Aunque la Macroglobulinemia de Waldenström no causa depresión de forma biológica directa, el impacto emocional de vivir con una enfermedad crónica y las complicaciones sistémicas asociadas a esta neoplasia de células B pueden aumentar significativamente el riesgo de padecer trastornos del estado de ánimo.

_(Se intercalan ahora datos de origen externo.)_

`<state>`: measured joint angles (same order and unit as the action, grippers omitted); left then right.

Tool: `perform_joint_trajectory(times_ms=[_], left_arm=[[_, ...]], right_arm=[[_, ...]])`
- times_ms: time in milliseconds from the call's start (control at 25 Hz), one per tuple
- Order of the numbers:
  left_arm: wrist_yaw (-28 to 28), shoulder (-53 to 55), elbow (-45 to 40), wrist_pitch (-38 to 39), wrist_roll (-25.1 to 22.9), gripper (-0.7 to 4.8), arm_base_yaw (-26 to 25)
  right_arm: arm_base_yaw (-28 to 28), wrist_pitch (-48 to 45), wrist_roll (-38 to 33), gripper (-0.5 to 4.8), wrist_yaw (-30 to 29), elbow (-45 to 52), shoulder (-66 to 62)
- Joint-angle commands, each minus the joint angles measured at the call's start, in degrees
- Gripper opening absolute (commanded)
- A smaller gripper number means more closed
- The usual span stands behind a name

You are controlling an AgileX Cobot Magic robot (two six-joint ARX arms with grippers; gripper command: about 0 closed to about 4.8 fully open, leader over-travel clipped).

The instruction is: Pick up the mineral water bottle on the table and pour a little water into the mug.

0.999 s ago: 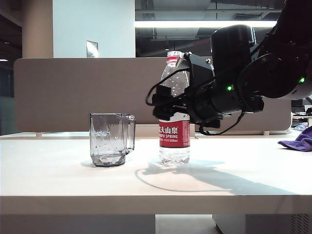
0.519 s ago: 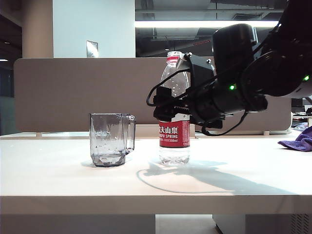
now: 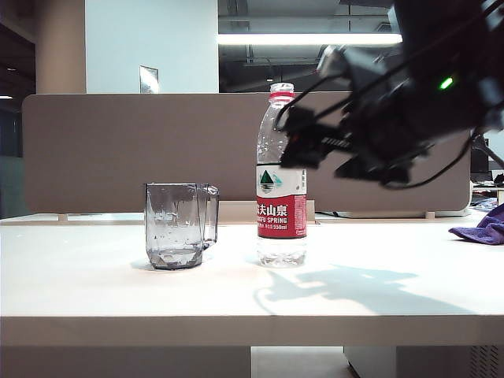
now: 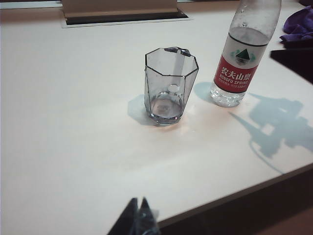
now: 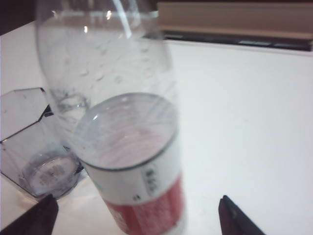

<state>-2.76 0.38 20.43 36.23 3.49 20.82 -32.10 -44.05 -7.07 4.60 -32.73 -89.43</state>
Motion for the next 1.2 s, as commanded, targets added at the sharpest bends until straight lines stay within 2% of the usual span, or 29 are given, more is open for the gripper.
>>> perform_joint_trajectory(times_ms=[40,80,120,200,240,479,719,839,879,999,1198], left_arm=[[0.15,0.04,0.26,-0.5,-0.02,-0.03,0.0],[0.15,0.04,0.26,-0.5,-0.02,-0.03,0.0],[0.15,0.04,0.26,-0.5,-0.02,-0.03,0.0],[0.15,0.04,0.26,-0.5,-0.02,-0.03,0.0],[0.15,0.04,0.26,-0.5,-0.02,-0.03,0.0],[0.15,0.04,0.26,-0.48,-0.02,-0.03,0.0],[0.15,0.04,0.26,-0.5,-0.02,-0.03,0.0],[0.11,0.04,0.26,-0.5,-0.02,-0.03,0.0],[0.13,0.04,0.26,-0.5,-0.02,-0.03,0.0],[0.15,0.04,0.26,-0.48,-0.02,-0.03,0.0],[0.15,0.04,0.26,-0.5,-0.02,-0.03,0.0]], right_arm=[[-0.15,2.71,-0.07,3.65,3.04,4.07,6.6],[-0.15,4.13,-0.11,2.15,3.32,6.93,11.04],[-0.15,4.92,-0.2,1.22,3.32,8.72,14.01],[-0.15,6.91,-0.33,0.14,3.26,11.47,19.39],[-0.15,8.17,-0.46,-0.06,3.32,12.52,21.86],[0.15,22.1,-0.15,-0.06,1.99,16.98,37.03],[0.22,23.23,-2.19,-0.06,-3.52,27.04,51.19],[0.24,23.28,-2.14,-0.06,-5.64,30.08,55.21],[0.26,23.23,-2.14,-0.06,-8.09,32.28,57.22],[0.26,29.66,-1.79,-0.06,-12.48,32.7,58.47],[0.26,34.58,-1.77,-0.05,-11.45,32.7,58.49]])
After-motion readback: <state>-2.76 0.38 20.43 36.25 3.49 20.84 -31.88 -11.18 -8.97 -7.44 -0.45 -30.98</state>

La Macroglobulinemia de Waldenström es un linfoma linfoplasmocítico indolente que provoca una sobreproducción de inmunoglobulina M (IgM). Los síntomas derivados de esta hiperviscosidad sanguínea, como la fatiga extrema, los mareos, los trastornos visuales y la neuropatía periférica, son factores físicos que afectan directamente la calidad de vida. Cuando un paciente con Macroglobulinemia de Waldenström experimenta una fatiga crónica que no mejora con el descanso, es frecuente que surjan sentimientos de desesperanza, aislamiento social y frustración, los cuales pueden derivar en un cuadro depresivo clínico.
El diagnóstico de una enfermedad rara genera un estrés psicológico considerable. En nuestra comunidad de Macroglobulinemia de Waldenström, observamos que los pacientes a menudo enfrentan una "incertidumbre vigilante" al esperar los resultados de los niveles de IgM o los cambios en el hemograma. Este estado de alerta constante, sumado a la incertidumbre sobre la progresión de la enfermedad y los efectos secundarios de los tratamientos —como la quimioterapia o los inhibidores de la tirosina quinasa de Bruton—, requiere un abordaje multidisciplinario.
Descargo de responsabilidad: Esta información tiene fines educativos y no sustituye el consejo médico profesional. Consulte siempre a su hematólogo o especialista antes de tomar decisiones sobre su salud o tratamiento.